STX Next (4.0/5) is the better choice when enterprises wanting Python-native ML and AI engineering from a vendor with two decades of Python specialization and certified partnerships across all three major clouds.. If your situation matches those criteria, STX Next is a competitive option.

Related comparisons

dida Datenschmiede vs STX Next FAQ

Is dida Datenschmiede better than STX Next?

dida Datenschmiede (4.8/5) scores higher overall, but "better" depends on your use case. dida Datenschmiede is better for organizations that need a tightly-scoped, research-grade ML solution built by a small team of PhD-level scientists rather than a large delivery org.. STX Next is better for enterprises wanting Python-native ML and AI engineering from a vendor with two decades of Python specialization and certified partnerships across all three major clouds..

How do dida Datenschmiede and STX Next differ in pricing?

dida Datenschmiede uses fixed project, consulting retainer pricing with a minimum engagement of Not published. STX Next uses fixed project, dedicated team, staff augmentation pricing with a minimum engagement of Not published. Neither firm publishes a full rate card; a discovery call is required for project-specific quotes.

Which is better for enterprise: dida Datenschmiede or STX Next?

dida Datenschmiede is the larger team and typically the better enterprise-scale choice. For very large programmes, verify team size and compliance coverage directly with each company before shortlisting.

What are the main differences between dida Datenschmiede and STX Next?
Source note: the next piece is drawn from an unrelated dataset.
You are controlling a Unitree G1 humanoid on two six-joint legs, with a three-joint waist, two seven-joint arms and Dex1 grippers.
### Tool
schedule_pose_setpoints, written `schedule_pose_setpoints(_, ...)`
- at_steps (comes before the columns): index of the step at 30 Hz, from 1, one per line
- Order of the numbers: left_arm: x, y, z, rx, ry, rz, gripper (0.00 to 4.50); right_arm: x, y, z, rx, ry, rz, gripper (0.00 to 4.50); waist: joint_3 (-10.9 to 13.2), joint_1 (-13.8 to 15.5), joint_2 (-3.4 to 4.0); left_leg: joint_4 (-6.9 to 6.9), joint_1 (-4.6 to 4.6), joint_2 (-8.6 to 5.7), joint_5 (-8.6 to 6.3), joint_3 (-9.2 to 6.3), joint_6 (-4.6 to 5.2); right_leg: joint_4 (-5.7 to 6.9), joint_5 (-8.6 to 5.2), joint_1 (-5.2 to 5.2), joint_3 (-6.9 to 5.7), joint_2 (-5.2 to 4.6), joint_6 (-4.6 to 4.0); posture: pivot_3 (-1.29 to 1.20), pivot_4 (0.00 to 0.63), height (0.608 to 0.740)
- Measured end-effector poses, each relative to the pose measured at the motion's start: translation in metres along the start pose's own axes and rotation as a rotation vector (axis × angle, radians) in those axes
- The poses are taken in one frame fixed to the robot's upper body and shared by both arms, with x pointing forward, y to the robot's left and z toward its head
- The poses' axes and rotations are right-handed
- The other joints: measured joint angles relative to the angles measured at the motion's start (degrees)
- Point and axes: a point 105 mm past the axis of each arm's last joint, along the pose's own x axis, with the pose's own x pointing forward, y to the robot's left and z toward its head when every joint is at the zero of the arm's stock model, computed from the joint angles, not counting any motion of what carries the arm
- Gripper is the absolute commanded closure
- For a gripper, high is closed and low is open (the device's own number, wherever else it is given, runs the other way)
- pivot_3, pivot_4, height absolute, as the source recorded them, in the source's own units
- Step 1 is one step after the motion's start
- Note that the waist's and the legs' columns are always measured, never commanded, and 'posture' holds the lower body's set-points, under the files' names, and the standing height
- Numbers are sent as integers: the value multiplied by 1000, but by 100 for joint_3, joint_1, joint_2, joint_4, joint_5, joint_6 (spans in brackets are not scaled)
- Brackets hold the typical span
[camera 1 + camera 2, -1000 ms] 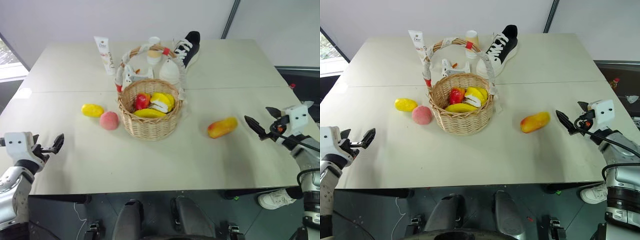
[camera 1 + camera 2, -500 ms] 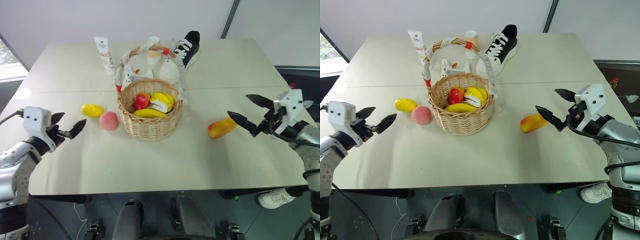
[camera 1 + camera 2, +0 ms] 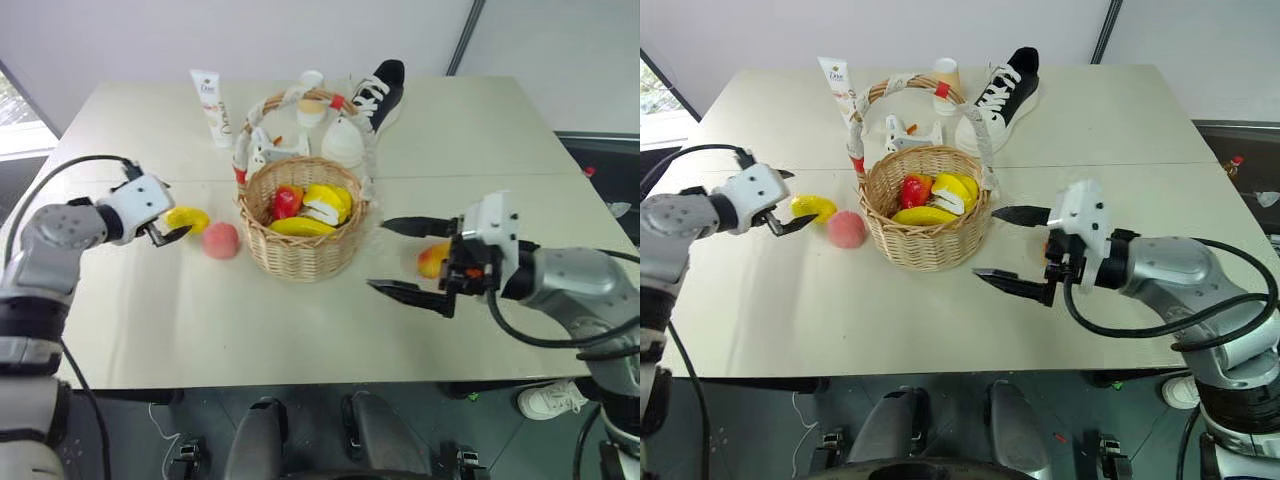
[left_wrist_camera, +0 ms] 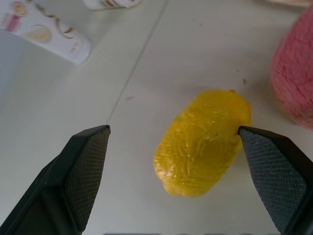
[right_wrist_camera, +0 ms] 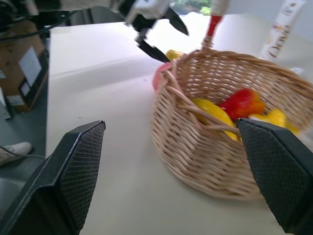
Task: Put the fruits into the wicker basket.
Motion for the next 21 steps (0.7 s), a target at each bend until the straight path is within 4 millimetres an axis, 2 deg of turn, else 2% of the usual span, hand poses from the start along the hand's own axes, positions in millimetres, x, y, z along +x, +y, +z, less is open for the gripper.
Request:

dida Datenschmiede's primary differentiator is: team composed primarily of mathematicians and physicists, explicitly rejecting black-box tooling in favor of custom-built models as its sole service line.. STX Next's primary differentiator is: built and open-sourced deepnext, an autonomous ai developer agent, and holds aws advanced tier, snowflake, databricks, azure, and amazon bedrock partnerships simultaneously.. They also differ in team size (11–50 vs 330), minimum engagement (Not published vs Not published), and primary industries served (Industrial/Manufacturing, Public Sector vs Financial Services, Manufacturing).

Last reviewed: July 2026. Verify all details directly with each company before making a decision.